EXERCISE OBJECTIVE —
Return all the lines below in which the string "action" appears.
════════
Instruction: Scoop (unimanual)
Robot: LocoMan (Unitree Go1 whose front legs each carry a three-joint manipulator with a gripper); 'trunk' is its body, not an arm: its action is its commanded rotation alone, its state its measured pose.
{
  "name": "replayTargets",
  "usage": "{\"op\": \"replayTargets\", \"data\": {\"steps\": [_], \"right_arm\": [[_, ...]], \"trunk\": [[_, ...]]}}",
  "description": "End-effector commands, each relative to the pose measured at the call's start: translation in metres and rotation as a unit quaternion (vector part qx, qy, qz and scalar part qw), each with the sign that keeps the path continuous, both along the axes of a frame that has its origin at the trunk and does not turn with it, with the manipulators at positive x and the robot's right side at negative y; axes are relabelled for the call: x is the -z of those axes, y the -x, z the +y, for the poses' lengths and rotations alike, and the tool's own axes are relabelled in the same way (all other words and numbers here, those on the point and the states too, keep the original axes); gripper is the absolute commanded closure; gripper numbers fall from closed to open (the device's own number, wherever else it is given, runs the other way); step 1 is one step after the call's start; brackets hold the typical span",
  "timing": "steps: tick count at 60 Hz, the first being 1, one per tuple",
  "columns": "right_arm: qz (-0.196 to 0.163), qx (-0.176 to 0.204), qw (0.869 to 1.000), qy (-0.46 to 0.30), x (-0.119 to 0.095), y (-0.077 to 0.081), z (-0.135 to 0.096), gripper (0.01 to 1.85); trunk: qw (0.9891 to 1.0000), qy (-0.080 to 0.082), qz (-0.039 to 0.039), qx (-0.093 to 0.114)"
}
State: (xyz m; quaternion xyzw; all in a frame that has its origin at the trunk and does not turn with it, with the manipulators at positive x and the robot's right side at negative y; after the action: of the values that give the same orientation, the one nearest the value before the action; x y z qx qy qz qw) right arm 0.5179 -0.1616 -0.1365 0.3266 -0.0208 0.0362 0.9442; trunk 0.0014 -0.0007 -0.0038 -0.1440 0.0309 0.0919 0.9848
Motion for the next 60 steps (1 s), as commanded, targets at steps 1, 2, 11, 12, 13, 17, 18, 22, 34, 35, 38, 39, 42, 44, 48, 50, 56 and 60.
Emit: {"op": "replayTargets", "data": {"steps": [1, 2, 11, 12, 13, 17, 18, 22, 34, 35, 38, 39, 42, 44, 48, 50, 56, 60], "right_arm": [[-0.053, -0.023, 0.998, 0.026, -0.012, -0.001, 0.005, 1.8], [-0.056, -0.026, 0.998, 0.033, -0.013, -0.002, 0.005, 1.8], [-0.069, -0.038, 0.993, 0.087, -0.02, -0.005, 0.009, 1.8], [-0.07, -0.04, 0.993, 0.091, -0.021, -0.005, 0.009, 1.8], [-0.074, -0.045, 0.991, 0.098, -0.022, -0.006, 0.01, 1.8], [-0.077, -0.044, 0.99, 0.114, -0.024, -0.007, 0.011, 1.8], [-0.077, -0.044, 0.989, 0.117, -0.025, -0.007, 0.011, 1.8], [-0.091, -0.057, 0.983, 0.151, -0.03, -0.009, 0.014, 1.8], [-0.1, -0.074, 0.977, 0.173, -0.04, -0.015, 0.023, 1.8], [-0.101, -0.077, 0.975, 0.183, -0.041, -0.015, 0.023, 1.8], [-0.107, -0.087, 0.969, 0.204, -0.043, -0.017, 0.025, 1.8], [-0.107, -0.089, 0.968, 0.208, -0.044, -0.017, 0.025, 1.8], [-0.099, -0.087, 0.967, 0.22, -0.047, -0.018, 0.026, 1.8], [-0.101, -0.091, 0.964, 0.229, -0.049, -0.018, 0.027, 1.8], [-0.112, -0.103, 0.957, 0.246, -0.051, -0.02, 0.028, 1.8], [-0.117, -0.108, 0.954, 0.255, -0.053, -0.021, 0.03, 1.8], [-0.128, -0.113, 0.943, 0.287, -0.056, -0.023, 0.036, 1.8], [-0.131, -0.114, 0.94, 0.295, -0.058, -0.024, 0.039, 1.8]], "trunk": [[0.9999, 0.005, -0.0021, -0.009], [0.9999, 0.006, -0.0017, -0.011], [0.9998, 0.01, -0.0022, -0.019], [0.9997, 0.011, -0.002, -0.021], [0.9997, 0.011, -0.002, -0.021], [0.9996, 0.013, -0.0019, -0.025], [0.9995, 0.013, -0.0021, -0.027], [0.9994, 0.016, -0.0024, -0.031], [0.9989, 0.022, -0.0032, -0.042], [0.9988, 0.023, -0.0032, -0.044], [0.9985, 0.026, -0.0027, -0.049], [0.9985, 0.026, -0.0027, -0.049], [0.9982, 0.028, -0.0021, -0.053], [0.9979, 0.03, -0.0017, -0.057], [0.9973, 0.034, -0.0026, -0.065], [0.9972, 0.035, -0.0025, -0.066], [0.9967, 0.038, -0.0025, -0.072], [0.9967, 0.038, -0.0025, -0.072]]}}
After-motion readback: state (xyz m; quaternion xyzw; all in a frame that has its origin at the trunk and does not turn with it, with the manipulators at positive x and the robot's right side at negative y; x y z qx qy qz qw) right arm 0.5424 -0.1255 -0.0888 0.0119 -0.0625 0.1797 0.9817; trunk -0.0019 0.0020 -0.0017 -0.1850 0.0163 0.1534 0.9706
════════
ANSWER SPACE —
Robot: LocoMan (Unitree Go1 whose front legs each carry a three-joint manipulator with a gripper); 'trunk' is its body, not an arm: its action is its commanded rotation alone, its state its measured pose.
State: (xyz m; quaternion xyzw; all in a frame that has its origin at the trunk and does not turn with it, with the manipulators at positive x and the robot's right side at negative y; after the action: of the values that give the same orientation, the one nearest the value before the action; x y z qx qy qz qw) right arm 0.5179 -0.1616 -0.1365 0.3266 -0.0208 0.0362 0.9442; trunk 0.0014 -0.0007 -0.0038 -0.1440 0.0309 0.0919 0.9848

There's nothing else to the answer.